The Apostle Paul emphasized not building on another’s foundation but to establish the Church where it does not exist. Combined with Jesus’ teaching that the Gospel must be preached in all nations (Gk. ethnos, often understood as ethno-linguistic people groups by many missiologists) and then the end will come, there has been a strong emphasis on sending missionaries to work amongst unreached and unengaged people groups[‡].

While working as an ELCA missionary, I heard about experienced mission personnel being sent home while the Japanese Evangelical Lutheran Church was told how they were going to become less dependent on the ELCA. In the name of being post-colonial, it was an ironically patronizing execution of implementing an accompaniment model.

Accompaniment is actually very good in shaping how we do mission. We should not ignore the presence and work of indigenous Lutherans. If consistent with the values of accompaniment, it’s a good way to think about working together in the larger context of God’s mission. It reminds us that the task of mission must be informed by the catholicity of the Church as well as its apostolic nature. It also informs us to do mission in the pattern and practice of Christ himself who is Immanuel.

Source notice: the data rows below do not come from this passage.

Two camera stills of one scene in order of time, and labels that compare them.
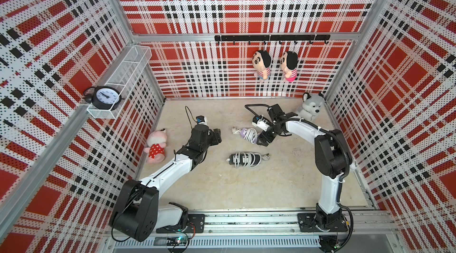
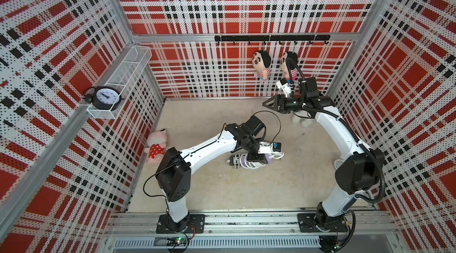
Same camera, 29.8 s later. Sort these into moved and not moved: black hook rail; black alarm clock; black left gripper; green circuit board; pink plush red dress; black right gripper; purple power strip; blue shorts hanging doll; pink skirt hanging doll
Moved: purple power strip; black right gripper; black left gripper
Not moved: green circuit board; pink plush red dress; black alarm clock; black hook rail; blue shorts hanging doll; pink skirt hanging doll
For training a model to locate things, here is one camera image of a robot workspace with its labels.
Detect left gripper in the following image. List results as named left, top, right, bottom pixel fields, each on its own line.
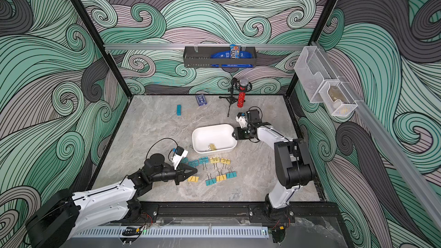
left=150, top=163, right=197, bottom=186

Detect teal binder clip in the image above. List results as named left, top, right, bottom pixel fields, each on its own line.
left=205, top=176, right=217, bottom=186
left=226, top=166, right=237, bottom=179
left=199, top=157, right=209, bottom=171
left=188, top=160, right=200, bottom=168
left=181, top=157, right=189, bottom=164

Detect yellow binder clip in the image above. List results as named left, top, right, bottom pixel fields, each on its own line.
left=209, top=157, right=221, bottom=169
left=220, top=158, right=231, bottom=169
left=187, top=176, right=199, bottom=183
left=216, top=171, right=227, bottom=182
left=208, top=144, right=217, bottom=151

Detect white plastic storage box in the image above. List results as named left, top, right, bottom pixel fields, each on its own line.
left=192, top=124, right=238, bottom=156

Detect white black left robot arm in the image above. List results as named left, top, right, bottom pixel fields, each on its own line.
left=25, top=147, right=198, bottom=248

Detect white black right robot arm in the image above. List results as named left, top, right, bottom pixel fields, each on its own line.
left=232, top=109, right=315, bottom=216

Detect blue card box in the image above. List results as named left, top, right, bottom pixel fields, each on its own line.
left=195, top=94, right=207, bottom=106

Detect red glitter microphone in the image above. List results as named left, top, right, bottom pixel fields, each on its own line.
left=237, top=78, right=250, bottom=108

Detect black microphone tripod stand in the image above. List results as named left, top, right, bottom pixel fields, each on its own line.
left=219, top=78, right=239, bottom=117

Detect teal small block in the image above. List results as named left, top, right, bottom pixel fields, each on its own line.
left=176, top=104, right=181, bottom=116

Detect blue package in shelf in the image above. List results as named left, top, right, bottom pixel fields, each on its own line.
left=211, top=51, right=253, bottom=68

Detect clear plastic wall bin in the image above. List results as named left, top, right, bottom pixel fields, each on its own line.
left=295, top=46, right=337, bottom=103

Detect black wall shelf basket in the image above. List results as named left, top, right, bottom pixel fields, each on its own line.
left=183, top=46, right=257, bottom=68

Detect small clear wall bin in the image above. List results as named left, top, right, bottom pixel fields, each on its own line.
left=319, top=80, right=357, bottom=118

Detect right aluminium wall rail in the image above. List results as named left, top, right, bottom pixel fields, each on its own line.
left=312, top=41, right=441, bottom=228

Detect aluminium wall rail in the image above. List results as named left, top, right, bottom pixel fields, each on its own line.
left=103, top=42, right=306, bottom=51
left=312, top=41, right=441, bottom=228

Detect black corner frame post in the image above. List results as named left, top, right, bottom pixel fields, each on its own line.
left=283, top=0, right=351, bottom=97

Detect black left corner post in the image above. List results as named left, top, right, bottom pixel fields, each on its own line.
left=70, top=0, right=133, bottom=99

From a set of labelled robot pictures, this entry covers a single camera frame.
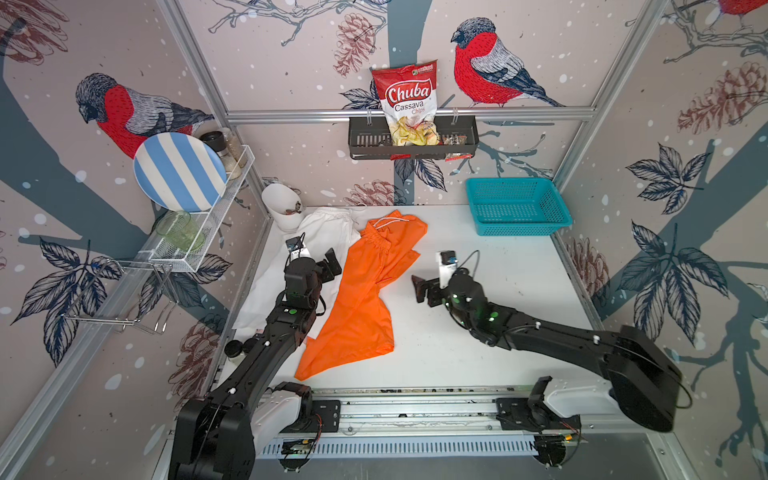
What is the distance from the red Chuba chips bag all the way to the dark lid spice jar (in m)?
0.46

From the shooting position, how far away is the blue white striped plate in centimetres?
68

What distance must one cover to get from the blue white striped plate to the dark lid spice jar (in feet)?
0.04

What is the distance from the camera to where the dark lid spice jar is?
32.0 inches

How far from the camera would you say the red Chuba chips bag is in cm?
80
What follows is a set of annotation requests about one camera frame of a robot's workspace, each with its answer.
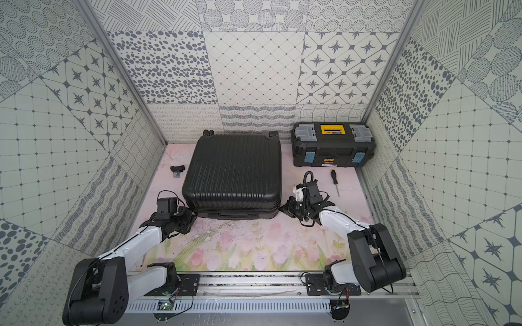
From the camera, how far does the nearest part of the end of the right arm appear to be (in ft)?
2.20

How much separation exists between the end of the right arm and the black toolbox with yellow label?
0.22 metres

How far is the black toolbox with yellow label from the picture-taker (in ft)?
3.28
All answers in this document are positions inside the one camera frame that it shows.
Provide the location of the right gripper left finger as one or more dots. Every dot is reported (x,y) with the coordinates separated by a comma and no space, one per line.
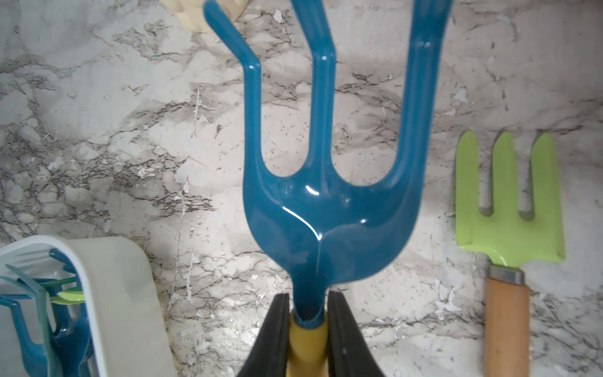
(268,356)

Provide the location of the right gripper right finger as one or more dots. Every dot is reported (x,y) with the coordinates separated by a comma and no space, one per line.
(351,344)

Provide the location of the dark blue rake yellow handle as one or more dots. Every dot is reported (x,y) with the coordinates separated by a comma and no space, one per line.
(321,229)

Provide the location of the white storage box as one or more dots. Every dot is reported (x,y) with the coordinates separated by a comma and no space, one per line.
(126,321)

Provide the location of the green fork wooden handle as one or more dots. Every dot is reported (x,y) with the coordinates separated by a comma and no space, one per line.
(508,240)

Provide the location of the small woven pot plant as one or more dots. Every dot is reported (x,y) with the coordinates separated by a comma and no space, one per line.
(191,15)

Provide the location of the blue trowel yellow handle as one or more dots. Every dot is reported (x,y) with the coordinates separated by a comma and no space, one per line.
(72,340)

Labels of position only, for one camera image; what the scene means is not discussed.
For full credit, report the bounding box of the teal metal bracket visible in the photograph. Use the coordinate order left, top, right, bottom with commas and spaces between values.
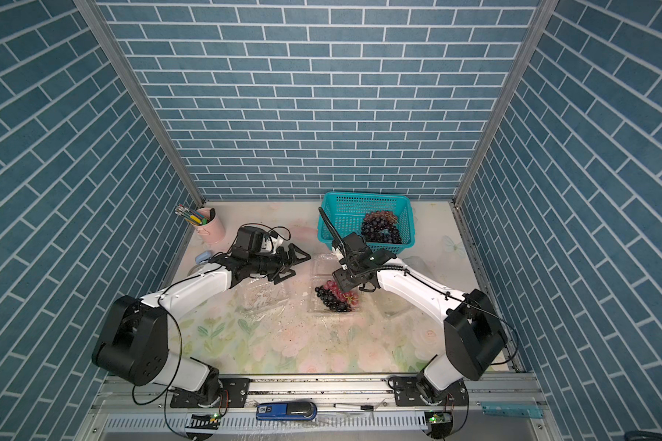
481, 402, 544, 419

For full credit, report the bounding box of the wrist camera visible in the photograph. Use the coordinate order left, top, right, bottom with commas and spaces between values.
343, 233, 373, 258
231, 225, 276, 259

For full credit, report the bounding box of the small blue stapler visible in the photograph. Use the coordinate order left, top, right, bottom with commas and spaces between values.
195, 250, 213, 265

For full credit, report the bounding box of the blue black handheld device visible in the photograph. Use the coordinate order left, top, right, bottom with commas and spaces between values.
256, 401, 318, 422

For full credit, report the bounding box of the black marker pen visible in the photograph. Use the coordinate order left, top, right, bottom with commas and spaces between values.
333, 404, 375, 412

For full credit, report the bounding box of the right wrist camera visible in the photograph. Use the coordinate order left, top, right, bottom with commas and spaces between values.
343, 233, 373, 258

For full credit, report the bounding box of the clear clamshell container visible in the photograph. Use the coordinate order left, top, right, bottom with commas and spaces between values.
307, 254, 362, 315
237, 279, 289, 313
373, 258, 441, 321

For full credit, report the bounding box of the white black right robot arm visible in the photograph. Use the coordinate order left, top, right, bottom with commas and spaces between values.
333, 248, 509, 404

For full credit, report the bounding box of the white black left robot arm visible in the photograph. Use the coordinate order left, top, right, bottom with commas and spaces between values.
92, 244, 311, 407

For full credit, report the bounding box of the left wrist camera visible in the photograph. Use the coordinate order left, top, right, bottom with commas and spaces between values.
231, 225, 276, 259

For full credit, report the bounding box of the red grape bunch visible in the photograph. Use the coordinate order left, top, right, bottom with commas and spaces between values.
323, 280, 360, 308

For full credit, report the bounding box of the tape roll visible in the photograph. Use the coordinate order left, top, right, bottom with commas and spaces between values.
188, 263, 209, 277

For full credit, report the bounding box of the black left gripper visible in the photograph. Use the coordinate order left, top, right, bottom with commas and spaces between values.
247, 243, 311, 284

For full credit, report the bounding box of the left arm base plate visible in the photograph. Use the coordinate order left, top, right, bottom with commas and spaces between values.
169, 377, 251, 409

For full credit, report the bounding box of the teal plastic basket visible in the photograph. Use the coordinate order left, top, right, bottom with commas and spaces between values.
321, 192, 415, 255

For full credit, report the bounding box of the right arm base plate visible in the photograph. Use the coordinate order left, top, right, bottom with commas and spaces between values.
387, 376, 469, 407

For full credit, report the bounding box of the pink pen cup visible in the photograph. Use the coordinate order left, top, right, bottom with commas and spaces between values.
195, 208, 225, 245

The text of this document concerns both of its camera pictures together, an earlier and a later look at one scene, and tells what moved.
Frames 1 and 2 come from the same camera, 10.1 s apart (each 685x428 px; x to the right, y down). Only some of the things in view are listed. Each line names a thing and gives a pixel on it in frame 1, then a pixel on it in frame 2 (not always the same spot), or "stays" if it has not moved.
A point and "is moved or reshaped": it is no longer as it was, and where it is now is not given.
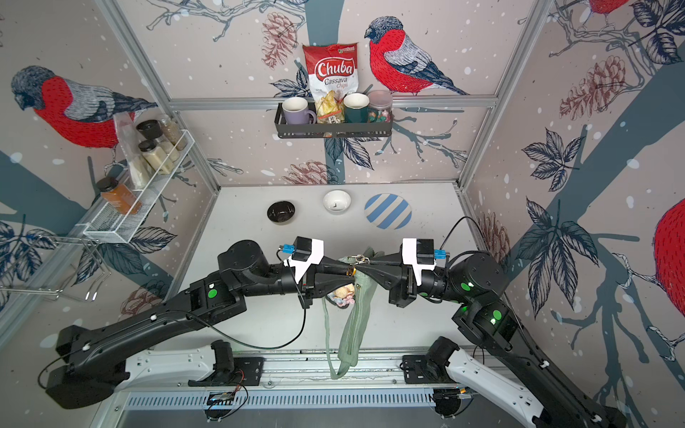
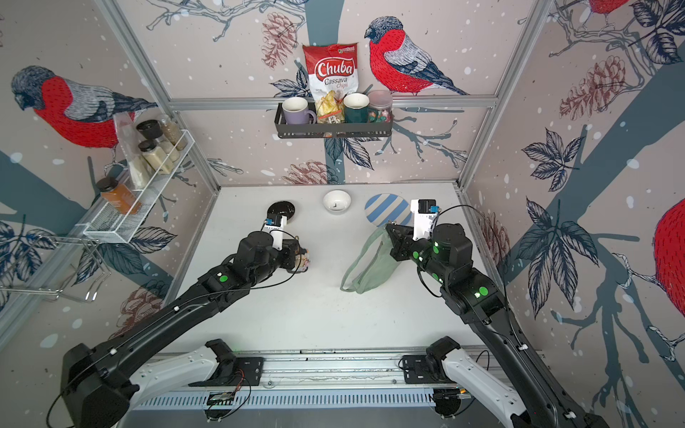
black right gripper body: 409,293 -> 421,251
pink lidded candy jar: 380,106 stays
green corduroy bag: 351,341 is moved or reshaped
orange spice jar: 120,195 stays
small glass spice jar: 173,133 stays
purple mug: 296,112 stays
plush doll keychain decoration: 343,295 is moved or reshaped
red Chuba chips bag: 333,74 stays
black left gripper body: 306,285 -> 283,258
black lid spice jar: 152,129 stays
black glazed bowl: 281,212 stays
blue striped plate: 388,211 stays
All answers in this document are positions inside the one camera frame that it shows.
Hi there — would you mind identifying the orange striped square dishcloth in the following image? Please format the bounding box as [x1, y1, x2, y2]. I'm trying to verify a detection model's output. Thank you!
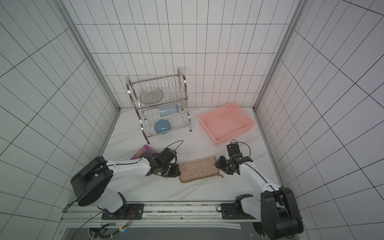
[179, 156, 223, 183]

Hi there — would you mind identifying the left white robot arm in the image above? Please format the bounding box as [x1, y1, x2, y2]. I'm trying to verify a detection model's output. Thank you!
[71, 147, 181, 215]

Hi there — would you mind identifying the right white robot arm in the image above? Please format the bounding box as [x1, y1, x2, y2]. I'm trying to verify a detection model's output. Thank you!
[215, 156, 304, 240]

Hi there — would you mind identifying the purple snack packet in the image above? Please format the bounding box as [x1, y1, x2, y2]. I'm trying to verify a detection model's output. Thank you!
[130, 145, 157, 160]

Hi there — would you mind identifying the pink plastic basket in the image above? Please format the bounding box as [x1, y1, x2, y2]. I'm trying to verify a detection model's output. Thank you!
[198, 103, 256, 146]

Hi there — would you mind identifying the blue bowl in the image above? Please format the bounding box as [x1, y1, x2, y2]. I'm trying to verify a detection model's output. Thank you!
[154, 119, 171, 134]

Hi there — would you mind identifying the steel two-tier dish rack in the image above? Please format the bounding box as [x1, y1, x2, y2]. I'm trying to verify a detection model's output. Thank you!
[126, 68, 193, 144]

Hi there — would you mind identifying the round metal mesh strainer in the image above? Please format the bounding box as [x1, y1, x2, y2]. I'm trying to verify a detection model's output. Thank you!
[140, 88, 164, 105]

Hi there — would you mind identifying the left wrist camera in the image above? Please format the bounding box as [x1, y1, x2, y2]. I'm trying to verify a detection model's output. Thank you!
[160, 148, 177, 164]

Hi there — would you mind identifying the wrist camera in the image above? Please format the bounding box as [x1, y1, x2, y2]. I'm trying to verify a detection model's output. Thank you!
[160, 148, 177, 164]
[227, 142, 243, 159]

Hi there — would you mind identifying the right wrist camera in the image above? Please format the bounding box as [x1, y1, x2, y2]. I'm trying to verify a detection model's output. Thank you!
[227, 142, 243, 159]

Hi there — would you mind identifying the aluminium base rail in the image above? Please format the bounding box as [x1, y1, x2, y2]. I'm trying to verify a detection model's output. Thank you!
[59, 200, 301, 240]

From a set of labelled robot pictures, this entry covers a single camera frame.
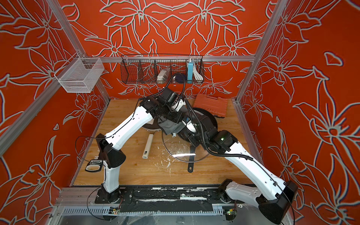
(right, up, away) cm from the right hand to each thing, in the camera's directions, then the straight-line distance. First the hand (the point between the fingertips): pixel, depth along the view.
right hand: (187, 131), depth 71 cm
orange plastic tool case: (+25, +14, +36) cm, 46 cm away
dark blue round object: (-4, +33, +25) cm, 42 cm away
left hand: (-2, +7, +4) cm, 9 cm away
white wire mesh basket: (-71, +35, +20) cm, 82 cm away
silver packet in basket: (-14, +36, +22) cm, 44 cm away
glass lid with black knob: (-3, -16, +20) cm, 25 cm away
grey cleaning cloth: (-10, +2, +1) cm, 10 cm away
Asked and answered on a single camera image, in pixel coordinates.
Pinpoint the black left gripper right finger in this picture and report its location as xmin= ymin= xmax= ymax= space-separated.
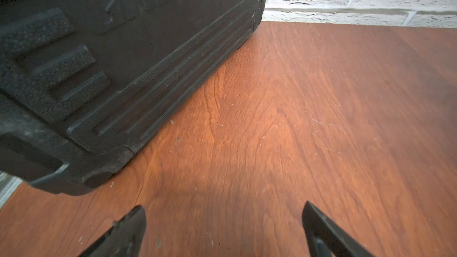
xmin=302 ymin=201 xmax=372 ymax=257

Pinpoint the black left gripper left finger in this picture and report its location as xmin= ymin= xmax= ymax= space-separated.
xmin=79 ymin=205 xmax=147 ymax=257

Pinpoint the black plastic tool case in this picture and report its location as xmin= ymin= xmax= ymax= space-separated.
xmin=1 ymin=0 xmax=265 ymax=196

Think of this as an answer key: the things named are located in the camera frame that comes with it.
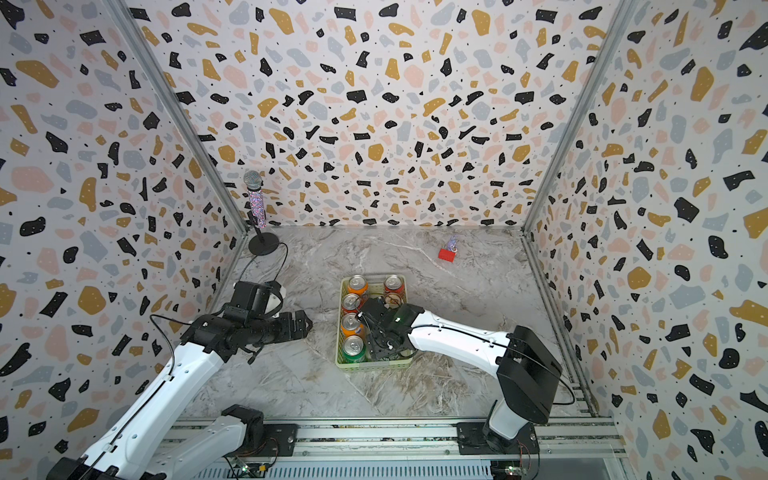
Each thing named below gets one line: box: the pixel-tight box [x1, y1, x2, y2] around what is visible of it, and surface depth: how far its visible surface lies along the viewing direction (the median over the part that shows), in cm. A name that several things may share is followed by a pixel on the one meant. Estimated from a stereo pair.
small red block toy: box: [438, 248, 457, 263], surface depth 115 cm
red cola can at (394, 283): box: [384, 274, 405, 295], surface depth 94 cm
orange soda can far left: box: [348, 274, 369, 295], surface depth 94 cm
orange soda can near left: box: [340, 312, 365, 337], surface depth 84 cm
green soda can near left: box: [342, 335, 367, 362], surface depth 80 cm
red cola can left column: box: [342, 293, 361, 313], surface depth 89 cm
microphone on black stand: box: [243, 170, 279, 256], surface depth 105 cm
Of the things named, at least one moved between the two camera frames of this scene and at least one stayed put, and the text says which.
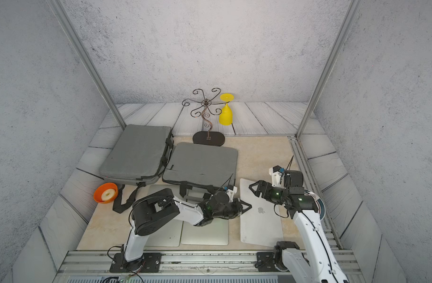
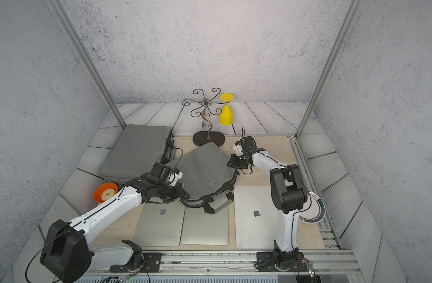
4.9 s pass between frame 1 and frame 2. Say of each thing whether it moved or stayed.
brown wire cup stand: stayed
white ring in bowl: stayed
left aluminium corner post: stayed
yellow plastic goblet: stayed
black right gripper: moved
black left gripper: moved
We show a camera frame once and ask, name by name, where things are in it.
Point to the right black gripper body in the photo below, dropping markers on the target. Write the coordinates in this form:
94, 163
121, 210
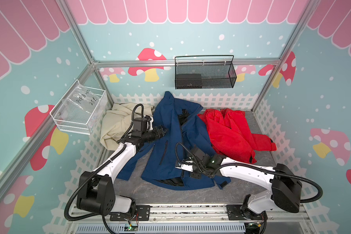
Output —
197, 169

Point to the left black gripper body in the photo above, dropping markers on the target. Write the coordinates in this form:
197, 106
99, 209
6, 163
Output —
150, 135

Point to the navy blue jacket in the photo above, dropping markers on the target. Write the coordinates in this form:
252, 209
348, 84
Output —
185, 130

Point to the red jacket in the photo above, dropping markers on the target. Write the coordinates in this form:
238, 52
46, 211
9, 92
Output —
231, 136

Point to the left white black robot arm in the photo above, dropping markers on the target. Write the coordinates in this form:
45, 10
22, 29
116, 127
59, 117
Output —
95, 194

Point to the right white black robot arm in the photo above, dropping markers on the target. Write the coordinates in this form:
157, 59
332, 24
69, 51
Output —
283, 189

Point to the cream beige jacket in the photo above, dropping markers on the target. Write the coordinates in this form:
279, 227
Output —
115, 123

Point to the black box in basket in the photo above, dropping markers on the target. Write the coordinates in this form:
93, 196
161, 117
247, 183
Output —
188, 81

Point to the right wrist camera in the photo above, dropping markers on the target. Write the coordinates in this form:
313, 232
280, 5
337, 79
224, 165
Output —
185, 167

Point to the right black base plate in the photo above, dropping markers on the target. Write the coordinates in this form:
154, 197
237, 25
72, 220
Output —
242, 212

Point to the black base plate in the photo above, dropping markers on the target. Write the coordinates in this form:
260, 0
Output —
137, 213
242, 212

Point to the aluminium front rail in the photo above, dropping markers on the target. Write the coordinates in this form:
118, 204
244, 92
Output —
196, 218

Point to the black wire mesh basket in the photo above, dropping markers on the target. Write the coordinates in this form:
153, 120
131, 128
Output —
217, 71

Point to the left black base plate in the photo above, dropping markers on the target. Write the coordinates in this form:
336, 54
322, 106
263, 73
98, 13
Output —
137, 213

The problems with accompaniment are when it determines what the content of mission is and where it is done. When applied to the what of mission, it frames the whole task into a ministry of presence. This collapses into the problem that when everything is mission, nothing is mission. The primary task of establishing the Church in unreached places, making disciples and evangelical mission is diminished into almost oblivion by tasks being determined by the partner denomination. True accompaniment would involve both churches determining the content of mission work in the light of both Scripture and context. Working together is key, not completely abrogating task criteria to the partner church.

The ELCA’s requirement that pre-existing Lutheran churches request the ELCA to send missionaries (an effort in being post-colonial) assures that no missionaries will ever be sent to unengaged people groups. The Japanese are the second largest unreached people group, so there is an odd and good anomaly that work is going on there. During my missionary orientation, I asked if someone had a vision like Paul of a man from Macedonia, saying come here, would that qualify a call (Acts 16)? Is the Holy Spirit leading with the Word, or are we reducing the idea of being spirit-led to a democratized principle of the external call coming through partner churches?

In conclusion, accompaniment is a mixed bag. It’s great for the how of mission, and it is a true gift. However, it needs to be understood in the larger context of the ELCA’s constitution and statement of faith, including its responsibility to work for the fulfillment of the Great Commission. To do this, the primary tasks need to be strategic partnership for the purposes of mission development/evangelical mission and a willingness to send people to places where no Christians, let alone Lutherans, exist.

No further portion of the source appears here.